This belfry of Cormeray lay before him at a distance of some two leagues. He looked towards the right in the direction of the belfry of Baguer-Pican, which also rose straight against the horizon, and the cage of that belfry was opening and closing like the belfry of Cormeray. He looked towards the left at the belfry of Tanis; the cage of Tanis opened and closed like that of Baguer-Pican. He examined all the belfries on the horizon, one after another,—the belfries of Courtils, of Précey, of Crollon, and of Croix-Avranchin on his right hand, those of Raz-sur-Couesnon, of Mordray, and of the Pas on his left, and before him the belfry of Pontorson. Every belfry cage was changing alternately from white to black.

What could it mean?

It meant that all the bells were ringing, and they must be ringing violently to cause the light to change so rapidly.

What was it, then? The tocsin, beyond a doubt. They were ringing, and frantically too, from all the belfries, in every parish, and in every village, and yet not a sound could be heard.

This was owing to the distance, combined with the sea-wind, which, blowing from the opposite direction, carried all sounds from the shore away beyond the horizon.

All these frantic bells ringing on every side, and at the same time this silence; what could be more appalling?

The old man looked and listened.

He could not hear the tocsin, but he could see it. Seeing the tocsin is rather a strange sensation.

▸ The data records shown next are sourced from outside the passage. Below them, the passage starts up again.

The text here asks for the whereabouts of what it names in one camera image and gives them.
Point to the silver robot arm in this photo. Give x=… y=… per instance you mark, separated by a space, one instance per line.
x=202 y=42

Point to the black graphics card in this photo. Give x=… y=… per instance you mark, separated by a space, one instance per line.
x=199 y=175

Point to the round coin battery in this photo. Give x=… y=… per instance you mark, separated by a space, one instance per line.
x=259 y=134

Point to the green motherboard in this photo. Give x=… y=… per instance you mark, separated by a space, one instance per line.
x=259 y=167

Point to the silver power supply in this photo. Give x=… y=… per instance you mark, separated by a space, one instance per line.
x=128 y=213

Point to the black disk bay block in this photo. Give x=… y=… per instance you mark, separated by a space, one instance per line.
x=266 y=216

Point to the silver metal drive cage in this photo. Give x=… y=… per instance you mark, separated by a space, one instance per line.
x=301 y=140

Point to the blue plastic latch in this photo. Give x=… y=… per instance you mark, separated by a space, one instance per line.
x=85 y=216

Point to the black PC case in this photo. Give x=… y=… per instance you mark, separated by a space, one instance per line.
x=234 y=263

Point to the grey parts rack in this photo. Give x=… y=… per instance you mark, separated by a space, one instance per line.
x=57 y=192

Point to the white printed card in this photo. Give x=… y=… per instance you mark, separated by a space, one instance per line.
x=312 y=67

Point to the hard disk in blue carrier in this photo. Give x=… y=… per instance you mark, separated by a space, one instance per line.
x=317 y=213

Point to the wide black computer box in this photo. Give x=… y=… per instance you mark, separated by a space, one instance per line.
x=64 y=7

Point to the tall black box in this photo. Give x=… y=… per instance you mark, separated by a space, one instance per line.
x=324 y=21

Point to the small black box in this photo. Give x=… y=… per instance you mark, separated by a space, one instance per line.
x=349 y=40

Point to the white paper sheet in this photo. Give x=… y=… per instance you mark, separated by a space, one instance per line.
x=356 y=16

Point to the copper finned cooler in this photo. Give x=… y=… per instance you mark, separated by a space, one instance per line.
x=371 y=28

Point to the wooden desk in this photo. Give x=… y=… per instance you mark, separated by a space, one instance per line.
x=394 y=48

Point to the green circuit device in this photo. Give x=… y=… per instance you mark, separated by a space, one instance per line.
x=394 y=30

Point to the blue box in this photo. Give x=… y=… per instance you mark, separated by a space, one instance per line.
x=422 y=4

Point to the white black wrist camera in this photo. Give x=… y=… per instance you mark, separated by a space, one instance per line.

Against whom was this fury directed?

Against whom was the tocsin ringing?

Some one was surely caught in a trap.

Who could it be?

A shudder shook this man of steel.

It could not be he. His arrival could not have been discovered. It was impossible for the representatives to have learned it already, for he had but just stepped on shore. The corvette had surely foundered with all on board; and even on the corvette Boisberthelot and La Vieuville were the only men who knew his name.

The bells kept up their savage sport. He counted them mechanically, and in the abrupt transition from the assurance of perfect safety to a terrible sense of danger, his thoughts wandered restlessly from one conjecture to another. However, after all, this ringing might be accounted for in many different ways, and he finally reassured himself by repeating, "In short, no one knows of my arrival here, or even my name."

For several minutes there had been a slight noise overhead and behind him,—a sound resembling the rustling of a leaf; at first he took no notice of it, but as it continued, persisted, one might almost say, he finally turned. It was really a leaf,—a leaf of paper. The wind was struggling to tear off a large placard that was pasted on the milestone above his head. The placard had but just been pasted; for it was still moist, and had become a prey to the wind, which in its sport had partly detached it.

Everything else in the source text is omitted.